Mientras tanto Emanuele, angustiado porque no encontraba a su mujer, daba vueltas entre los marineros apartando los cuerpos femeninos transfigurados que de vez en cuando le llovían en los brazos. En cierto momento se encontró frente al grupo de los chóferes que lo buscaban para cobrarle la cuenta de sus taxímetros. Emanuele tenía los ojos llenos de lágrimas; no querían soltarlo si no pagaba. Hasta el viejo Bachí se les había unido, haciendo girar su gran látigo de cochero.
—¡Si no me pagáis, me la llevo! —decía.
Después se oyeron silbatos y la policía rodeó el pabellón. Estaba también la ronda del cazatorpederos Shenandoah, con sus cascos y fusiles, que hacía salir a los marineros uno por uno. Entretanto llegaron las camionetas de la policía italiana y a todas las mujeres que atrapaban las cargaban y se las llevaban.
Los marineros tuvieron que formar fila y marchar hacia el puerto. Delante pasaron las camionetas de la policía cargadas de mujeres y hubo grandes gestos de saludos de una y otra parte. El gigante aquel marchaba a la cabeza, atacó en ese momento a voz en cuello: «Acaba el día, el sol se pone, cantemos aleluya, aleluya».

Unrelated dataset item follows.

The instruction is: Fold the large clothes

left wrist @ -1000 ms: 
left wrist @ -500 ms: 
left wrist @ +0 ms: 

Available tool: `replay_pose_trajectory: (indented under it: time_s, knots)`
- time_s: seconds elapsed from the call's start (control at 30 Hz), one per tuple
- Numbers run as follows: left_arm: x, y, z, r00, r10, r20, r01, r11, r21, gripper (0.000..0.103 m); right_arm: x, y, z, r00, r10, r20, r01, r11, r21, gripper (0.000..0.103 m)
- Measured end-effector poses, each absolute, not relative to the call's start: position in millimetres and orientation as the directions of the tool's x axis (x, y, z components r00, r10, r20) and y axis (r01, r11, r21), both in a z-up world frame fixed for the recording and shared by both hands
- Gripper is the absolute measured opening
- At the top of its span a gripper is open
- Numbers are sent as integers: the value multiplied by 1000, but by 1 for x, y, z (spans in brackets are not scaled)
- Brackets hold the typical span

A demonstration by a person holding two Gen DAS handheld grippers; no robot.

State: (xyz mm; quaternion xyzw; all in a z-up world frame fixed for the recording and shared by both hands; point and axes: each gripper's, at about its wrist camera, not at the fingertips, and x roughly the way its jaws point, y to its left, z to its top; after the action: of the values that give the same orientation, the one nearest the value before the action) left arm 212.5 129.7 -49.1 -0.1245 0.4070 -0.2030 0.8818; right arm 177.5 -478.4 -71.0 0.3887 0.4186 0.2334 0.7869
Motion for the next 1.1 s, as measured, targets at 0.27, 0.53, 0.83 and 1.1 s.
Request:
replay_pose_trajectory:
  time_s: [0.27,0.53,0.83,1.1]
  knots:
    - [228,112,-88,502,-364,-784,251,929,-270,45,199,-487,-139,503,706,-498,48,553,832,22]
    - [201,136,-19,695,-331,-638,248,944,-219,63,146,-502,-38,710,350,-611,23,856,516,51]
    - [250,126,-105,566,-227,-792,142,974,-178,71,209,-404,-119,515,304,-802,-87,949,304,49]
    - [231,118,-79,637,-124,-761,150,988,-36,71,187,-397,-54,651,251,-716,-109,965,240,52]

Yolanda, encogida entre la Milposturas y la Chupaperros, oyó la voz de él que se alejaba y retomó el canto: «Termina el día, el trabajo cumplido, aleluya».
Y todos cantaron la canción, los marineros y las mujeres, los que se embarcaban, las que iban a la comisaría.
En El Tonel de Diógenes Felice el veterano empezaba a apilar las mesas. Emanuele había quedado abandonado en una silla, la barbilla caída sobre el pecho y el sombrero informe apoyado en la nuca. Iban a arrestarlo a él también, pero el oficial de marina que dirigía la operación había hecho averiguaciones e hizo señas de que lo dejaran. Y el oficial también se había quedado y ahora en el local estaban sólo ellos dos: Emanuele desolado en su silla y el oficial de pie delante de él, de brazos cruzados. Cuando tuvo la seguridad de que estaban solos, el oficial sacudió al gordinflón por un brazo y empezó a hablarle. Felice se acercó para hacer de intérprete, con la sonrisa irónica en su negruzca cara de zapatero.
—Dice que si le puedes conseguir una chica a él también —le dijo a Emanuele.
Emanuele parpadeó un poco y dejó caer de nuevo la barbilla sobre el pecho.
—Usted, a mí, chica —decía el oficial—; yo, a usted, dólares.
«Dólares». Emanuele se refrescaba las mejillas con el pañuelo. Se puso de pie. «Dólares», repetía, «dólares».
Salieron juntos. Por el cielo volaban unas nubes nocturnas. En lo alto el faro del muelle seguía haciendo guiños acompasados. El aire estaba todavía lleno de la canción Aleluya.
«El día termina, son azules los cielos, aleluya», cantaban el gordinflón y el oficial, del brazo, caminando en medio de la calle en busca de algún local donde jaranear toda la noche.